WHAT YOU HAVE TO DO -
From the line that contains "Can you tell me where the black caster" to the last line of the data, every line is to be transcribed exactly; no other line is to be included.

MATERIAL FOR THE TASK: Begin

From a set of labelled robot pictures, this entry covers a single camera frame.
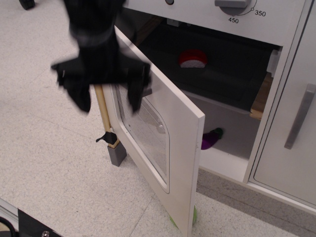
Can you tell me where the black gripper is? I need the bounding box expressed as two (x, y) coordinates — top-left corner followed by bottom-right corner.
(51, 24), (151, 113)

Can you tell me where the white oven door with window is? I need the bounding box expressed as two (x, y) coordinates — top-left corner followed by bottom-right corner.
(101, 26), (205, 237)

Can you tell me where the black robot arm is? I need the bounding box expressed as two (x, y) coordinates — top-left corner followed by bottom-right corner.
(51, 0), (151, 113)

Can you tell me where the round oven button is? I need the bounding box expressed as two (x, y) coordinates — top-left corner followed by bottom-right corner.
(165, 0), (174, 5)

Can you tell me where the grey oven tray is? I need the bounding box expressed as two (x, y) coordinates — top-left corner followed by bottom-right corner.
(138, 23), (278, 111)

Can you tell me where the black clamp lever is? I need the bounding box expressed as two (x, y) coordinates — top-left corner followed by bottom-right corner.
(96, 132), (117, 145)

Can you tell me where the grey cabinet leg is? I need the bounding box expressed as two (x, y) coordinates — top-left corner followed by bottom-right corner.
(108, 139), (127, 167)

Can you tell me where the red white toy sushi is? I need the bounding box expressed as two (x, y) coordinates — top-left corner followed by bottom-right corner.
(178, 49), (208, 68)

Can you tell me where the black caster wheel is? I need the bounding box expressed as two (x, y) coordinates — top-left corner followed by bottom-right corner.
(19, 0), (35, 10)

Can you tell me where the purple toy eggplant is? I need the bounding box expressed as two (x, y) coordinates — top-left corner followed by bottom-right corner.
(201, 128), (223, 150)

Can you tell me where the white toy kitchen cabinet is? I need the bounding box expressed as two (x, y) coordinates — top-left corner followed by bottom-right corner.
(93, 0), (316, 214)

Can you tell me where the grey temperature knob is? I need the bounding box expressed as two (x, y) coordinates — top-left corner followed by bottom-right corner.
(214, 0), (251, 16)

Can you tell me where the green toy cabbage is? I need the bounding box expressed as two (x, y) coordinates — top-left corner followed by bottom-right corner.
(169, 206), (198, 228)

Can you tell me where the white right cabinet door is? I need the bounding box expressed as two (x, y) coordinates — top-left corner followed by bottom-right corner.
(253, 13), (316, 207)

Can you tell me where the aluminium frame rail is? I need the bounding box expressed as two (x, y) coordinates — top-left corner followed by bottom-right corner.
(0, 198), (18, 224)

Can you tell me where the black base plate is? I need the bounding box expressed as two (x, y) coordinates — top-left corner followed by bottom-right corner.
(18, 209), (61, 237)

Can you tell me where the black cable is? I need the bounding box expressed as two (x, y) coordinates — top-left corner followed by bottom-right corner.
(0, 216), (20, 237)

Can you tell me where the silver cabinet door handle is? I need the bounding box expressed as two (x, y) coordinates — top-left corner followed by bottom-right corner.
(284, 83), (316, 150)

MATERIAL FOR THE TASK: End

YOUR RESPONSE -
Can you tell me where the black caster wheel is? I need the bounding box expressed as two (x, y) coordinates — top-left corner followed by bottom-right corner.
(19, 0), (35, 10)

Can you tell me where the purple toy eggplant is? I need the bounding box expressed as two (x, y) coordinates — top-left corner followed by bottom-right corner.
(201, 128), (223, 150)

Can you tell me where the white toy kitchen cabinet is? I need the bounding box expressed as two (x, y) coordinates — top-left corner followed by bottom-right corner.
(93, 0), (316, 214)

Can you tell me where the grey temperature knob is? I need the bounding box expressed as two (x, y) coordinates — top-left corner followed by bottom-right corner.
(214, 0), (251, 16)

Can you tell me where the green toy cabbage is? I need the bounding box expressed as two (x, y) coordinates — top-left corner followed by bottom-right corner.
(169, 206), (198, 228)

Can you tell me where the white right cabinet door is? I need the bounding box expressed as two (x, y) coordinates — top-left corner followed by bottom-right corner.
(253, 13), (316, 207)

Can you tell me where the aluminium frame rail is? I need the bounding box expressed as two (x, y) coordinates — top-left corner followed by bottom-right corner.
(0, 198), (18, 224)

Can you tell me where the black base plate is? I need the bounding box expressed as two (x, y) coordinates — top-left corner followed by bottom-right corner.
(18, 209), (61, 237)

Can you tell me where the black cable is? I need the bounding box expressed as two (x, y) coordinates — top-left corner followed by bottom-right corner.
(0, 216), (20, 237)

Can you tell me where the silver cabinet door handle is? I need the bounding box expressed as two (x, y) coordinates — top-left corner followed by bottom-right corner.
(284, 83), (316, 150)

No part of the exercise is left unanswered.